Task:
What is the count of lines in the records that include "shown"? Reply with that number alone.

The records:
....
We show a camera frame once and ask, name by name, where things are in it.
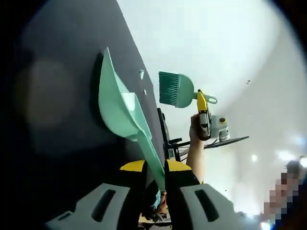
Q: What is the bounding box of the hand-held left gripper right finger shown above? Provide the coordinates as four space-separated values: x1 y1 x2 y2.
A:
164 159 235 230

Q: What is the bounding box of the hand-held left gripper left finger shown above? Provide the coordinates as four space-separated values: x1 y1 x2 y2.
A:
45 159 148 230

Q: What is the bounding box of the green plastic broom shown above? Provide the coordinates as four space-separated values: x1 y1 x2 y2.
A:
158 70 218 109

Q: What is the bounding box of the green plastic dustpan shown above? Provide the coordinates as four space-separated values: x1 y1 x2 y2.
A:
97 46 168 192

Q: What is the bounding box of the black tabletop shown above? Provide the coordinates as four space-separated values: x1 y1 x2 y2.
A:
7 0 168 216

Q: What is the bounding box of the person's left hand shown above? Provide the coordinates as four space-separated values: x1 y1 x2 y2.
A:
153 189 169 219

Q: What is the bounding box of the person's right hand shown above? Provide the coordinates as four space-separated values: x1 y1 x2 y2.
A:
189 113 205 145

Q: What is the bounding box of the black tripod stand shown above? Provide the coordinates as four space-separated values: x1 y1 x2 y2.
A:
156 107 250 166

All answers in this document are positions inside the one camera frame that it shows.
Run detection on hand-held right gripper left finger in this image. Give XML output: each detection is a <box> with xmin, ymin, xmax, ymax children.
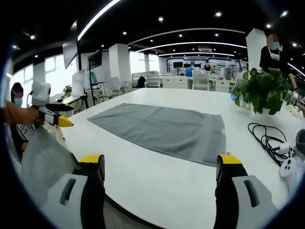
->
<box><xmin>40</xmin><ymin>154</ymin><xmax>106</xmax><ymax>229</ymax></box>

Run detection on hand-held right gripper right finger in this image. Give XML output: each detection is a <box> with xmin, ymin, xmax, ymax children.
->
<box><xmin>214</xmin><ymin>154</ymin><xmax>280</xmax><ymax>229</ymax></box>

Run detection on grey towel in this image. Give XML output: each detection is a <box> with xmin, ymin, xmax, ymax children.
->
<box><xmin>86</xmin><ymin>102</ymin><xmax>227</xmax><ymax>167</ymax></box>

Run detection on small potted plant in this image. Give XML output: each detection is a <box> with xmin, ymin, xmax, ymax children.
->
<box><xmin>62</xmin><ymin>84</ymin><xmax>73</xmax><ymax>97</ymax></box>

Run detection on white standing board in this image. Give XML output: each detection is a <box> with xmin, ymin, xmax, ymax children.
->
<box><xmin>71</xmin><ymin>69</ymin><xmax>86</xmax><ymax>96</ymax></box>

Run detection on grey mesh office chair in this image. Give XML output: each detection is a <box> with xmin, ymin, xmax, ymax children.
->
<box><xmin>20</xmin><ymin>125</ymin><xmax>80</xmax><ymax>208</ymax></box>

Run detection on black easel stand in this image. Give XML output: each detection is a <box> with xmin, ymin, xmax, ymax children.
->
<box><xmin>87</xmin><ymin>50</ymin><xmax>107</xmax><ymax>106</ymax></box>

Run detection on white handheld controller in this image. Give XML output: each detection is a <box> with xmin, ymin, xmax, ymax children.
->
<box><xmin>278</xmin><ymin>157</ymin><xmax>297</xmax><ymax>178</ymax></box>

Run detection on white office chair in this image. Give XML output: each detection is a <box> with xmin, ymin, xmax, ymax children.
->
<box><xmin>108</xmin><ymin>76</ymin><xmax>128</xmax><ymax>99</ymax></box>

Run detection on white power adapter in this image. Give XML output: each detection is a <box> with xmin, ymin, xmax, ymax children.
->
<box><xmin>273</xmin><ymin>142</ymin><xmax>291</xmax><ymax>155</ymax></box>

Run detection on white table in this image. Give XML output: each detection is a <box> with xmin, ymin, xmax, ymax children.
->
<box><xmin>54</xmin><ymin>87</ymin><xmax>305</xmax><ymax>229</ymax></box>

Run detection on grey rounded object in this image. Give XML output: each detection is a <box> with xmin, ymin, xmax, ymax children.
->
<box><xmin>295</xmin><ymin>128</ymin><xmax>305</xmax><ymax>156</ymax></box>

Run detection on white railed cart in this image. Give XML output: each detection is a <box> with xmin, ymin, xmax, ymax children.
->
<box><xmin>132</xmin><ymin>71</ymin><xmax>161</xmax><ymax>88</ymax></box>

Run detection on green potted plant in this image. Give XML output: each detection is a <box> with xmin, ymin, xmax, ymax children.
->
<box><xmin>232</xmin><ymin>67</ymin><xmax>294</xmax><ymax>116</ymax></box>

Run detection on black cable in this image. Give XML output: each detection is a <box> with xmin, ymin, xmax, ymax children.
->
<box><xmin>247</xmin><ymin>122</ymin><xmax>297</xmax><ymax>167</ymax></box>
....
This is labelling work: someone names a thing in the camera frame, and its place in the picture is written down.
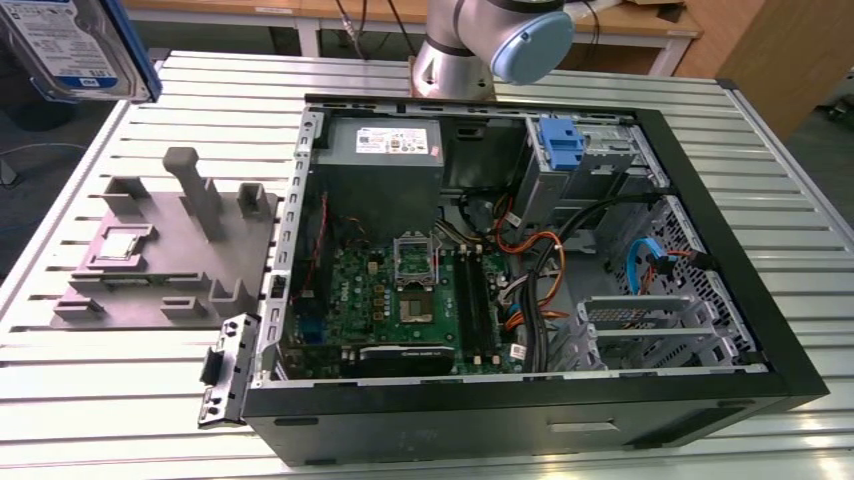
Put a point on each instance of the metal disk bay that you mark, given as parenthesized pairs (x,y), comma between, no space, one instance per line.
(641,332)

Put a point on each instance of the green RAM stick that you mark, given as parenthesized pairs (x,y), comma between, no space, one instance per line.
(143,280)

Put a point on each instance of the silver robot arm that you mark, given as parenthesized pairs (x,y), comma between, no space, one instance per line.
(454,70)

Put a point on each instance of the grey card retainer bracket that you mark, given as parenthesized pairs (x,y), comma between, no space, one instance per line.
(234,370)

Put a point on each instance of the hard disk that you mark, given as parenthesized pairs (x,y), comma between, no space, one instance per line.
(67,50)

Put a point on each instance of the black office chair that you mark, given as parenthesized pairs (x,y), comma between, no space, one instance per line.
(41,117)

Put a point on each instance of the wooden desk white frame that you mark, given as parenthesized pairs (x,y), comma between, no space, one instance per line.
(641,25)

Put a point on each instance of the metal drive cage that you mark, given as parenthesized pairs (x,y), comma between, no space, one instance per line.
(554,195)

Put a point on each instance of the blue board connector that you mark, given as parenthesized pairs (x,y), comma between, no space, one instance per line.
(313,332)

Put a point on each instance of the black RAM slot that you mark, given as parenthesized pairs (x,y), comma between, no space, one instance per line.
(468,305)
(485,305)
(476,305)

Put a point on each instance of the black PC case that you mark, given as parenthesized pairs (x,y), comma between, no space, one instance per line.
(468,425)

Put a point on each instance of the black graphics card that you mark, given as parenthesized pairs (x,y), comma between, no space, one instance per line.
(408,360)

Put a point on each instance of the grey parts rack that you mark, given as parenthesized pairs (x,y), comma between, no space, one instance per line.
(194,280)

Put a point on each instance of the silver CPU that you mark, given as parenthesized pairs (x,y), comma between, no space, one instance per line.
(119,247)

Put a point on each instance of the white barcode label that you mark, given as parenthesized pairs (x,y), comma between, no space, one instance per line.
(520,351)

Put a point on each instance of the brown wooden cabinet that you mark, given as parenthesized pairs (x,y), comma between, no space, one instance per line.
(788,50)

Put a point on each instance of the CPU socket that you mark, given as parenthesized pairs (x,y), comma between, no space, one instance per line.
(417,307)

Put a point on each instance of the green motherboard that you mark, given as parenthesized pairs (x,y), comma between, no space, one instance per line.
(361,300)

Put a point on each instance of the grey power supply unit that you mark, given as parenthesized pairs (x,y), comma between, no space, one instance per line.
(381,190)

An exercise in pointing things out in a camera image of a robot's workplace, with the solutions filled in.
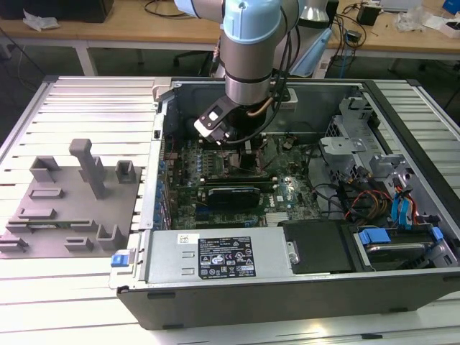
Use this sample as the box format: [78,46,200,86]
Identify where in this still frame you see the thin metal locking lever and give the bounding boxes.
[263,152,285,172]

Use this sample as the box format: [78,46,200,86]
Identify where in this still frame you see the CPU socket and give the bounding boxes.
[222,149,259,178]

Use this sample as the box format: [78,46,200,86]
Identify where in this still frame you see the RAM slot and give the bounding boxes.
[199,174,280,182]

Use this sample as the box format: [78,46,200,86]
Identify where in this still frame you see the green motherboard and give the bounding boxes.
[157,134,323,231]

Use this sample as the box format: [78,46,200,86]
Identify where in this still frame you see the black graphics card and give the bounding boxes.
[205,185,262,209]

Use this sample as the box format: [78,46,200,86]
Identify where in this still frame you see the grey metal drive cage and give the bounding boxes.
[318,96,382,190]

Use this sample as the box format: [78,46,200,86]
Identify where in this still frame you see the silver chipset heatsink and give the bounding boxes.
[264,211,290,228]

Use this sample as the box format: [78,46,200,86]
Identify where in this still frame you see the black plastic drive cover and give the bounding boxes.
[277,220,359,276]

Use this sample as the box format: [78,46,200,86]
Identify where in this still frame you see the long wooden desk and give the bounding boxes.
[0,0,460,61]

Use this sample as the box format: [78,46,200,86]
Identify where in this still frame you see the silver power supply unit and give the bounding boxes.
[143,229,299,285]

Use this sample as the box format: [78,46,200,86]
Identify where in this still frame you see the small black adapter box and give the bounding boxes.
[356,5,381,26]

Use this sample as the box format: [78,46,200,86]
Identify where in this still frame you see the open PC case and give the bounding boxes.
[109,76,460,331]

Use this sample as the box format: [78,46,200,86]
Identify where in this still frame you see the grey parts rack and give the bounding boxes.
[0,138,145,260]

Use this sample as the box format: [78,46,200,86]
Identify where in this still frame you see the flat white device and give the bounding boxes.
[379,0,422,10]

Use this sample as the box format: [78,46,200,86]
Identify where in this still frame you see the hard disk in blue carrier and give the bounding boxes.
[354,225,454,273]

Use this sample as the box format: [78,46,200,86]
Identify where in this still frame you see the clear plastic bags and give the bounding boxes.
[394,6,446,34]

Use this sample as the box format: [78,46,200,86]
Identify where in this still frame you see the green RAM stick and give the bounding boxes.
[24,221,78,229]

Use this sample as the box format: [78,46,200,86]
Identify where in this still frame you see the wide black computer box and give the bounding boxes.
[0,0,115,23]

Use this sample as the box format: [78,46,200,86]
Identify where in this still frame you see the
....
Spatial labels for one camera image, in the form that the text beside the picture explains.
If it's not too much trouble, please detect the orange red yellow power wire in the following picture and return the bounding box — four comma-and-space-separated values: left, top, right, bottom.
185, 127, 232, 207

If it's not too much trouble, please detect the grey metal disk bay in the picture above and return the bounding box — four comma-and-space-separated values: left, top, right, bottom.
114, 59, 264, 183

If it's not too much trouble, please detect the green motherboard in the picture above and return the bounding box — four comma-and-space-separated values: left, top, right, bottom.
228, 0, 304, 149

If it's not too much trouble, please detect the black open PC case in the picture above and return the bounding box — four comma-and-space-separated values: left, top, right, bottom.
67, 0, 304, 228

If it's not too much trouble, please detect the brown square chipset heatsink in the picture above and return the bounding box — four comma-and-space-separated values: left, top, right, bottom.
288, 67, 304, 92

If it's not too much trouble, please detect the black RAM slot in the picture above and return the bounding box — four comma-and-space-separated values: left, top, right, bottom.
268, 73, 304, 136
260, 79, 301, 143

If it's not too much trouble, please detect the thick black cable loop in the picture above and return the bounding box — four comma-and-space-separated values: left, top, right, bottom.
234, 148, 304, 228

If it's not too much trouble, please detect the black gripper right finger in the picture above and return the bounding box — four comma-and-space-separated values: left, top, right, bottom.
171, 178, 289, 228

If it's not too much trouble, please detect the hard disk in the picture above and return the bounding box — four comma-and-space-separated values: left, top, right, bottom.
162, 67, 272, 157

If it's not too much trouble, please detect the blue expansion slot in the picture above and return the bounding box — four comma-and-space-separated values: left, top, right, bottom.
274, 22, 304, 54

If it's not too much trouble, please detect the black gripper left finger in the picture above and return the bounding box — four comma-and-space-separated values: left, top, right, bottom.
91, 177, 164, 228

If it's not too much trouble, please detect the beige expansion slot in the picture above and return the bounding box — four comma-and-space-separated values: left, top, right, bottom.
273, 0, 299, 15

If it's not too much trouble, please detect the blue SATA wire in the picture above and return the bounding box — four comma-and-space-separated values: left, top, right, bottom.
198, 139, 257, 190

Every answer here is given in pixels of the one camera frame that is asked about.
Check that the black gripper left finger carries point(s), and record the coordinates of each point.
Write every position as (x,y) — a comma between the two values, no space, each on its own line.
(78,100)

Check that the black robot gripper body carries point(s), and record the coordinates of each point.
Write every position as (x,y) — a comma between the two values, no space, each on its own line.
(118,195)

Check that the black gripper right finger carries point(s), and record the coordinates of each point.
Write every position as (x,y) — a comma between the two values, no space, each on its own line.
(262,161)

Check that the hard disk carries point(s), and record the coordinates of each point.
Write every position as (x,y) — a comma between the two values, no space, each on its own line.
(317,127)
....
Result below:
8